• [Problem requirements]: Every line below that holds "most" must be copied.

• [The data]:
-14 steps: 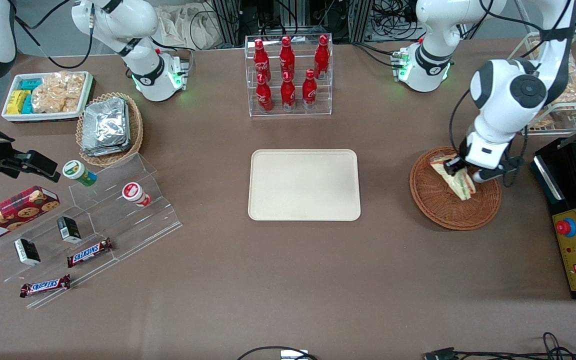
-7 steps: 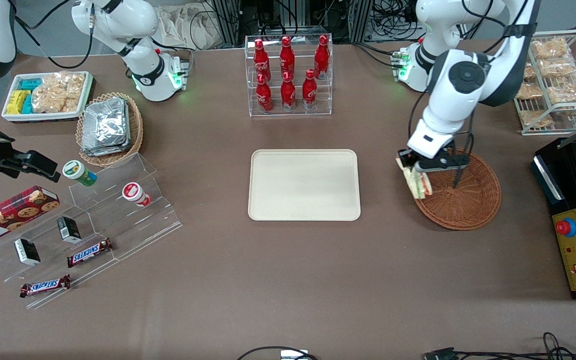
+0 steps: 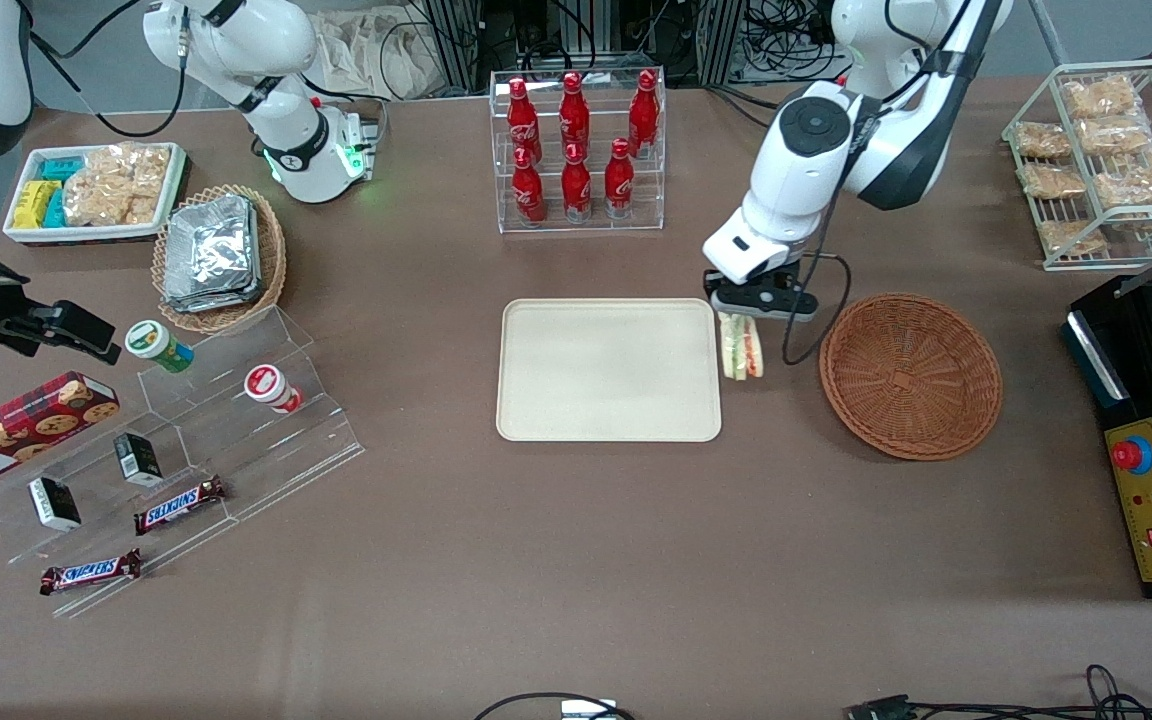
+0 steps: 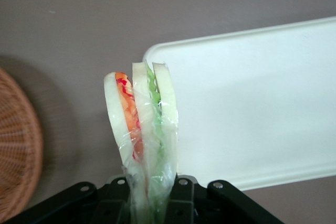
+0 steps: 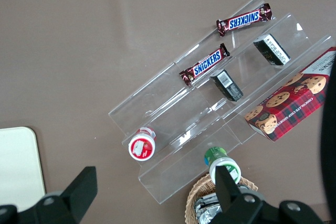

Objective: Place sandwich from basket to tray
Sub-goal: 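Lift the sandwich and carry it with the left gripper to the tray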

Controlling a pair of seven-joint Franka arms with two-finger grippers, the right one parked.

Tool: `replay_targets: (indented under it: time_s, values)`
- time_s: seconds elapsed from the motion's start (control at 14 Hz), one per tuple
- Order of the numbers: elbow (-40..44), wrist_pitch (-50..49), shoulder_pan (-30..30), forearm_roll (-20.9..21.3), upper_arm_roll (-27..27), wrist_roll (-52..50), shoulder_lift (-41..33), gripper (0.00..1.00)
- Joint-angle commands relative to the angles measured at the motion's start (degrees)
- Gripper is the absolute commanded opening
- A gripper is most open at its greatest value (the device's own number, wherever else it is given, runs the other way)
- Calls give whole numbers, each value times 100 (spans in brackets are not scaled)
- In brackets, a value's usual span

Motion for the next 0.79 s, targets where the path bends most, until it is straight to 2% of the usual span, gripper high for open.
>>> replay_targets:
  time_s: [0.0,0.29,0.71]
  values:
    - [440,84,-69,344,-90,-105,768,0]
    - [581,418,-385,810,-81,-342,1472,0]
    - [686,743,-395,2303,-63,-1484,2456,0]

• [Output below]:
- A gripper is most open at its greatest value (the device's own number, wherever else it is given, runs the other way)
Motion for the next 0.79 s, targets where the path bends most, until it is straight to 2% of the usual span, gripper high for open.

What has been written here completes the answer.